Em…I am not sure about the speed comparison between CPU and GPU. That’s why I need to find out. I thought GPU can do task much faster than CPU due to its parallel architecture even thought its speed is lower than CPU. But it can do many simple tasks at a time concurrently compare to CPU only can do one complex task at a time.

So, try to seek for solution here…

Basically, if you want to do GPGPU on your current GPU, you can’t use OpenGL. Intel’s drivers are simply too poor. You pretty much have to use Direct3D. You have to put the data into a GPU-friendly format, which means either stored in a texture or stored in a vertex buffer. Then you have to write a set of shaders that will process this data into some kind of image. You will then read this image back to CPU memory and determine the result based on that.

Texture and vertex buffer are graphic functions?You mean I can do it with Direct3D but using the graphic functions?Is it mean I need to translate graphic term into general purpose using D3D?

You came here to ask for advice, and you do not listen ? How strange.

You came here to ask for advice, and you do not listen ? How strange.

Har?when I not listen?I just want to make thing clear for me.Got wrong?How strange?

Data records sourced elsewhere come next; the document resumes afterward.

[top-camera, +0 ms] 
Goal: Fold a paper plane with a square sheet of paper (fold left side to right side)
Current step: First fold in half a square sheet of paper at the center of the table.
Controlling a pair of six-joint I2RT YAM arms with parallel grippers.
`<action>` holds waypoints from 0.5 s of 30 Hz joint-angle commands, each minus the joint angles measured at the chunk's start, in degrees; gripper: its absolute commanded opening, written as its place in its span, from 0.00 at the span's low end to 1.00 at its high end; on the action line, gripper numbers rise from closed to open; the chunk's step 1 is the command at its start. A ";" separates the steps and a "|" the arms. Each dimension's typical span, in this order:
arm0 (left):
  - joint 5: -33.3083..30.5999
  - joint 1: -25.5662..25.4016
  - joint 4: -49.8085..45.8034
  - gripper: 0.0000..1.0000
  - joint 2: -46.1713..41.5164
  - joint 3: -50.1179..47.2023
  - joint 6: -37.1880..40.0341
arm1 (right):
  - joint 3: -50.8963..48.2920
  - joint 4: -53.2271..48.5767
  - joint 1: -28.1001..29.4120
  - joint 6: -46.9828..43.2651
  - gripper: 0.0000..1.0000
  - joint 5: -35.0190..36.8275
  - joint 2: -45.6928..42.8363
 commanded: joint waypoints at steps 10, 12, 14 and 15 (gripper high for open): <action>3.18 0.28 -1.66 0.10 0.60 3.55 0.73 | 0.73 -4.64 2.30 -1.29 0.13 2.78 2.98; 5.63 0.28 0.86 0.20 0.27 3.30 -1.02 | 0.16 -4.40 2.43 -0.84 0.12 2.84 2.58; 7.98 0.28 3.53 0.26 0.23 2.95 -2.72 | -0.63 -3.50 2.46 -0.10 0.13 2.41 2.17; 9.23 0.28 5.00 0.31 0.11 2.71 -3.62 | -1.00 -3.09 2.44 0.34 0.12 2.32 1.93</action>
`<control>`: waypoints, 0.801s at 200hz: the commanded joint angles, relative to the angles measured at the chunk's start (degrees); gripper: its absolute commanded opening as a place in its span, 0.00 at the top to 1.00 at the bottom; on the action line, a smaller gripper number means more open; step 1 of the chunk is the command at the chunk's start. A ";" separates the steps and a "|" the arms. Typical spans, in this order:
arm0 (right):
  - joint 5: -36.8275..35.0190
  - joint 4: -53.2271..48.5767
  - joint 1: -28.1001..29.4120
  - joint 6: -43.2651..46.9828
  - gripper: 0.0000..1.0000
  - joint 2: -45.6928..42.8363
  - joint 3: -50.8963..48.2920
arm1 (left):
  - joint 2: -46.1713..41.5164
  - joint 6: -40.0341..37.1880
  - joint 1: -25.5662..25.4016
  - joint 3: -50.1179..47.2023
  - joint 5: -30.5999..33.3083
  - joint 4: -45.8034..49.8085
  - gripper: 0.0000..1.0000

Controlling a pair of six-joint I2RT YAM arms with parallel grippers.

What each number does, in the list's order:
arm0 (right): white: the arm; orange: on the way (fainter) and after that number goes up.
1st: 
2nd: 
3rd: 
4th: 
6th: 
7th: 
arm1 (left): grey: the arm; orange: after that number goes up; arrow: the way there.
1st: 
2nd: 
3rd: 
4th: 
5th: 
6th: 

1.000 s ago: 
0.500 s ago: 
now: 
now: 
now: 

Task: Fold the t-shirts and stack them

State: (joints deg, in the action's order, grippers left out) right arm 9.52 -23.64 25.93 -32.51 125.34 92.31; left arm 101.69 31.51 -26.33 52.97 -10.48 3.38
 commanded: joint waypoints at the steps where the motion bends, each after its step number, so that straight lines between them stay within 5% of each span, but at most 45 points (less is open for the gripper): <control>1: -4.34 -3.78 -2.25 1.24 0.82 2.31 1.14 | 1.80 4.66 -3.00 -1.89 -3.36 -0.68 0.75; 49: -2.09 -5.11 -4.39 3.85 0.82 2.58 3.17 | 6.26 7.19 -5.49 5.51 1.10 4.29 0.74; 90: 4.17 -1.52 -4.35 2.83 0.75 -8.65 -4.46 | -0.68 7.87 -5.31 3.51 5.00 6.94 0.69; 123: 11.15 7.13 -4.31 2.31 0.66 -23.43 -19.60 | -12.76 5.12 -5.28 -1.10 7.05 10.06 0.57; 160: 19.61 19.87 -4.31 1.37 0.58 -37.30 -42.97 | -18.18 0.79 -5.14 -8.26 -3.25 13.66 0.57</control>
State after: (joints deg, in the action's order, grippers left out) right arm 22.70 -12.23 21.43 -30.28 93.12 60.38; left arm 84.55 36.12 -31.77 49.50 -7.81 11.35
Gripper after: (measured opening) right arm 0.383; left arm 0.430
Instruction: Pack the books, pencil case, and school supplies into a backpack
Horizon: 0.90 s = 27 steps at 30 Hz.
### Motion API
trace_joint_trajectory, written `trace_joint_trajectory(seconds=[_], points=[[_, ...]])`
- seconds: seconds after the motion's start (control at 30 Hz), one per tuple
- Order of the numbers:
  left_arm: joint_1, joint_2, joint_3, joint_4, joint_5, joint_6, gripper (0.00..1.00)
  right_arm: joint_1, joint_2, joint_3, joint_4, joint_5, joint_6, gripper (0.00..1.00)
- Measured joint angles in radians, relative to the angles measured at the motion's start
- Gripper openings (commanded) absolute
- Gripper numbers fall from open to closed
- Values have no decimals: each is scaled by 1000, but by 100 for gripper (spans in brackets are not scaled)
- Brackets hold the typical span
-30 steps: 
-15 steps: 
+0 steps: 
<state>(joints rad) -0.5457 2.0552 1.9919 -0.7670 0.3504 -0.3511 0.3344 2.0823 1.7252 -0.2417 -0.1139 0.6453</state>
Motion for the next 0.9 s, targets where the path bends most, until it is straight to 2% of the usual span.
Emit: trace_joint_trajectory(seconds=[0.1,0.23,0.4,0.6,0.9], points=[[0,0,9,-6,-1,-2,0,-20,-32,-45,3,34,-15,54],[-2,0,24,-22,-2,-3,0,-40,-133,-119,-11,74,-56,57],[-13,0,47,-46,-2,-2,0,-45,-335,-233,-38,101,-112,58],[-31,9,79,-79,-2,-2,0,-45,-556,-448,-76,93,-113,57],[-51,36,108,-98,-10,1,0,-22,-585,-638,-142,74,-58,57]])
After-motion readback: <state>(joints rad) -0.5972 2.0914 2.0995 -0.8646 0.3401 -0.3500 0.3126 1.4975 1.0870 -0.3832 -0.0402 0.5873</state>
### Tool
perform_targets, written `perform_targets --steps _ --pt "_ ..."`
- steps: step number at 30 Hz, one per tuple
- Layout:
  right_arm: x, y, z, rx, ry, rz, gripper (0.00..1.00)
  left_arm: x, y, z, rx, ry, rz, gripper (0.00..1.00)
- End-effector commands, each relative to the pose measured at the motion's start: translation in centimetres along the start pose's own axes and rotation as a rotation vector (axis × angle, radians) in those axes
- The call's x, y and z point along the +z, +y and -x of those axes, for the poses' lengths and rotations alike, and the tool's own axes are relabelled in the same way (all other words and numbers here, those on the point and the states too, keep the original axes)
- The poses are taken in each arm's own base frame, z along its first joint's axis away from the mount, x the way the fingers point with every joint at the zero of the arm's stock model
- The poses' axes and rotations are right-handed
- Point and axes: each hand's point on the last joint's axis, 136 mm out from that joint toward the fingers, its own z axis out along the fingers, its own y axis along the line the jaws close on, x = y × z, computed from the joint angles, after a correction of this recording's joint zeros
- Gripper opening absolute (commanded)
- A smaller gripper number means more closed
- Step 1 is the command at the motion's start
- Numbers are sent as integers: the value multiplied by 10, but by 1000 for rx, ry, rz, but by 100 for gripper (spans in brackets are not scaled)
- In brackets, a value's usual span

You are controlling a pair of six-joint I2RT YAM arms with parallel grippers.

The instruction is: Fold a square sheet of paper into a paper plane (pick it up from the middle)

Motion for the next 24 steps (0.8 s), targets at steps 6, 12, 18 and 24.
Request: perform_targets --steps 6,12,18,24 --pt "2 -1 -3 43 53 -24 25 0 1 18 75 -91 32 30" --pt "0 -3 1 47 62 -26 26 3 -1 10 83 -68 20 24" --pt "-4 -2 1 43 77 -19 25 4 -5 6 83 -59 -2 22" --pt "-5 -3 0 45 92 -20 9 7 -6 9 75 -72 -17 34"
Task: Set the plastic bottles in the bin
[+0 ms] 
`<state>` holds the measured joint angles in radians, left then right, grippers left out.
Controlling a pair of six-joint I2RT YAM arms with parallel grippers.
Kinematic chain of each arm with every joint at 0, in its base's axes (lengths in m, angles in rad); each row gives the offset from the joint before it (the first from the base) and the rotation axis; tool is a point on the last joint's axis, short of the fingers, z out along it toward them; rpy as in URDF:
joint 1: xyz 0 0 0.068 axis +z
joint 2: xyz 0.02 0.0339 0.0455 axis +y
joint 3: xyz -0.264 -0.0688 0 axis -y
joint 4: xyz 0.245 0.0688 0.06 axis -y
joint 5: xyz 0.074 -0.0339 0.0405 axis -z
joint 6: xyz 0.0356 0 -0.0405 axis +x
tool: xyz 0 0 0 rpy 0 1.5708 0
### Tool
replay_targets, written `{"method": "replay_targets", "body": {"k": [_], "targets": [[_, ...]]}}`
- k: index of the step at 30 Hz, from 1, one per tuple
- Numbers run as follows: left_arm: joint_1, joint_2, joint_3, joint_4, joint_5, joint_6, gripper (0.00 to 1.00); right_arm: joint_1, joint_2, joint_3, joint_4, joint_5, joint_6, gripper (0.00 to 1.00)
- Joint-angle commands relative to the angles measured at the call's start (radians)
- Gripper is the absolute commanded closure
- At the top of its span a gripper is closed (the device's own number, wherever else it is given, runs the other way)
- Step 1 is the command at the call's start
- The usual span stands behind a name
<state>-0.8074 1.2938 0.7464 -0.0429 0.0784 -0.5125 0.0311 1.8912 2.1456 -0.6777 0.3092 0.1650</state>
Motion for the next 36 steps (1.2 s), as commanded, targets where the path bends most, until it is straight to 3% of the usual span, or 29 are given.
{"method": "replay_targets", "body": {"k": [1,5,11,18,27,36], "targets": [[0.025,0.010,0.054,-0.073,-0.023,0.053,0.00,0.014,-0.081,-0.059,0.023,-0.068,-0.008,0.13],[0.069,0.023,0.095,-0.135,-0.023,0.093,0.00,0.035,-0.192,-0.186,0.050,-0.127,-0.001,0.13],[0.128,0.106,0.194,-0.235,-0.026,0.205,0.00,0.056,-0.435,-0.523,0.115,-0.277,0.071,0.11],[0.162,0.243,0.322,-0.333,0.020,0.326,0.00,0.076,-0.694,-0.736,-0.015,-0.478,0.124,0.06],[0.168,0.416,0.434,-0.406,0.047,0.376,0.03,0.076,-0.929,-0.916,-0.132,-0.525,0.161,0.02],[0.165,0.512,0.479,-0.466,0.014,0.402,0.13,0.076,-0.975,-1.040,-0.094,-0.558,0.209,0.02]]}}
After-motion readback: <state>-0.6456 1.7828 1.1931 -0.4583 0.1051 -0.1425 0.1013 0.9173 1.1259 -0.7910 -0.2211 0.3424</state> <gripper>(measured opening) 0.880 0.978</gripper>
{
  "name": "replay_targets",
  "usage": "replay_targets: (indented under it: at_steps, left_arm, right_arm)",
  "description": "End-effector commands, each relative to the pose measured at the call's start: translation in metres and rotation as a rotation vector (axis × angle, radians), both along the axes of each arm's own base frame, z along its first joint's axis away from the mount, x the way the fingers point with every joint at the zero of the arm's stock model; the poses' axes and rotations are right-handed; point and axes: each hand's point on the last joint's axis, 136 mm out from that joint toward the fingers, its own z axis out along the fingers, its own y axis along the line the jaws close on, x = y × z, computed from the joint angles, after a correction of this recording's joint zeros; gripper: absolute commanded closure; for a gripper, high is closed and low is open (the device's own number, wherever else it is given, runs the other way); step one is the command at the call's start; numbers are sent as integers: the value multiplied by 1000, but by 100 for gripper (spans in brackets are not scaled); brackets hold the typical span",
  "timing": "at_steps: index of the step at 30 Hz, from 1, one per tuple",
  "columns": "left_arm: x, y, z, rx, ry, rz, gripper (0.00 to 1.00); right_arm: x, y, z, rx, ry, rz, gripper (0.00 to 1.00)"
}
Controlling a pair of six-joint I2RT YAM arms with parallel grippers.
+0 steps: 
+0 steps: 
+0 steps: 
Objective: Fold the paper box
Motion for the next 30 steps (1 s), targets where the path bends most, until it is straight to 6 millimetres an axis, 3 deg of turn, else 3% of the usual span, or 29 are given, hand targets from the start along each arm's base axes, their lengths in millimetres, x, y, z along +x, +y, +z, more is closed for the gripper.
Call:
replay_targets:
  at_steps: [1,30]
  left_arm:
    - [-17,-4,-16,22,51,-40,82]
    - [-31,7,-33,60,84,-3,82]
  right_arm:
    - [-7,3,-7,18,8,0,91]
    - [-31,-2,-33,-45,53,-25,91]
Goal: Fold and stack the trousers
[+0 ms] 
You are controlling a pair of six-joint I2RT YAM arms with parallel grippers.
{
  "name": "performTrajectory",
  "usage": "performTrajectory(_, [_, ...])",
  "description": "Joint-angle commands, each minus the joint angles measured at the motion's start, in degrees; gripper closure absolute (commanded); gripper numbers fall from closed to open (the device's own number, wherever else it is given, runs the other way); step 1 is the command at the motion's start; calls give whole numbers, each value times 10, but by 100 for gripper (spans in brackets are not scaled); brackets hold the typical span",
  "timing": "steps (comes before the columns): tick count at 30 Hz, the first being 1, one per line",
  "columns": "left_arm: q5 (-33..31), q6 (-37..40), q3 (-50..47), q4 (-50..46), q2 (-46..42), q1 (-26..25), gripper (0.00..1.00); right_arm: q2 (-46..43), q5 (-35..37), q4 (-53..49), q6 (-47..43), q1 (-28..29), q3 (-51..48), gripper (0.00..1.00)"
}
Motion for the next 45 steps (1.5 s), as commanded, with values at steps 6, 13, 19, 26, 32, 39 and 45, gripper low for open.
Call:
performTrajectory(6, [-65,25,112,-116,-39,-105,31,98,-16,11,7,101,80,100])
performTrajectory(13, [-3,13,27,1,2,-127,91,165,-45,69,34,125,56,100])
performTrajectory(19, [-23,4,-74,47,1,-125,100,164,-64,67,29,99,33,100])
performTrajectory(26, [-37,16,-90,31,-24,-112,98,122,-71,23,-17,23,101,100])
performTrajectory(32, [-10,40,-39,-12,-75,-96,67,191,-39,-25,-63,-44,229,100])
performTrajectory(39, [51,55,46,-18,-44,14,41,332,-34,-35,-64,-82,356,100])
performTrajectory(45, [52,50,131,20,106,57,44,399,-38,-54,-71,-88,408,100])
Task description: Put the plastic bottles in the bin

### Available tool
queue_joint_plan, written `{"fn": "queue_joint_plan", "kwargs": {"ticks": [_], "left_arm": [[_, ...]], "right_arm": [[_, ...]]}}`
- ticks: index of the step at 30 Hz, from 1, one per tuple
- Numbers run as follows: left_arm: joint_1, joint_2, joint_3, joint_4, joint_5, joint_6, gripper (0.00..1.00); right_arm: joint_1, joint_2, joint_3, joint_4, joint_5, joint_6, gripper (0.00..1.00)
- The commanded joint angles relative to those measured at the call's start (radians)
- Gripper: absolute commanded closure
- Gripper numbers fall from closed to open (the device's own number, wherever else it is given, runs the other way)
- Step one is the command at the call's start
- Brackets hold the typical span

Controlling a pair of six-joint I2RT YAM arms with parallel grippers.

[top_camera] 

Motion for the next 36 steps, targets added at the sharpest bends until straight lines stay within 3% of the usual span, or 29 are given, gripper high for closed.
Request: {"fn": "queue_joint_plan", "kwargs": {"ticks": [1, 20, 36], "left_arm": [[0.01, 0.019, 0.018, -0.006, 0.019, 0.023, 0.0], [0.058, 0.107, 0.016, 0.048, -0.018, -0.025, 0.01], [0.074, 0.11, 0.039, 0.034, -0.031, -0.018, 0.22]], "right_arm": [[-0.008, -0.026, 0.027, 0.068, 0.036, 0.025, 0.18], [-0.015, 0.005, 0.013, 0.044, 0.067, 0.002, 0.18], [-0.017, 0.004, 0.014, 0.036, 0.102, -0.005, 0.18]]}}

Texture and vertex buffer are graphic functions?You mean I can do it with Direct3D but using the graphic functions?Is it mean I need to translate graphic term into general purpose using D3D?

Unless you’re using a dedicated GPGPU API (which you can’t, due to having an old GPU), like OpenCL, that’s what GPGPU is: using graphics capabilities to do non-graphics works. Since your GPU doesn’t really have any non-graphics capabilities, you have to sort of trick it into doing non-graphics work by transforming your non-graphics work into something that looks like graphics, then reading the image that results from it.

Har?when I not listen?I just want to make thing clear for me.Got wrong?How strange?

He’s saying that you asked for advice. But when you got some advice (that GPGPU for packet filtering is a waste of time) you disregarded it. Which is strange for someone who is supposedly seeking advice.

Ok…thank for your advice…

Few advices more… :slight_smile:

  1. Performances directly depends on the system you are executing your program. If you get some results on your Intel, it will be (I guess) several orders of magnitude slower then executed on CPU. Then your conclusions about slower execution on GPU will be useless, because nobody would try to execute something like that on Intel’s GPUs. But if you have some GTX4xx, for example, it will be much much faster. For example, I got much slower execution on 8600M GT than on T8100 CPU using CUDA. And it was just buffer downsampling, which is the task that can easily be divided into thousands of threads. Further more, buffers were already in GPU’s memory. The situation is much better on my desktop with GTX470. So it is hard to prove something with incapable hardware.

  2. Transferring data to GPU’s memory costs. Mapping resources also costs. Considering some measurements on my laptop with 8600M, it costs a lot!

I completely agree that you have chosen very interesting topic, but in order to be able to publish any useful results (and draw valid conclusions), you must have adequate hardware.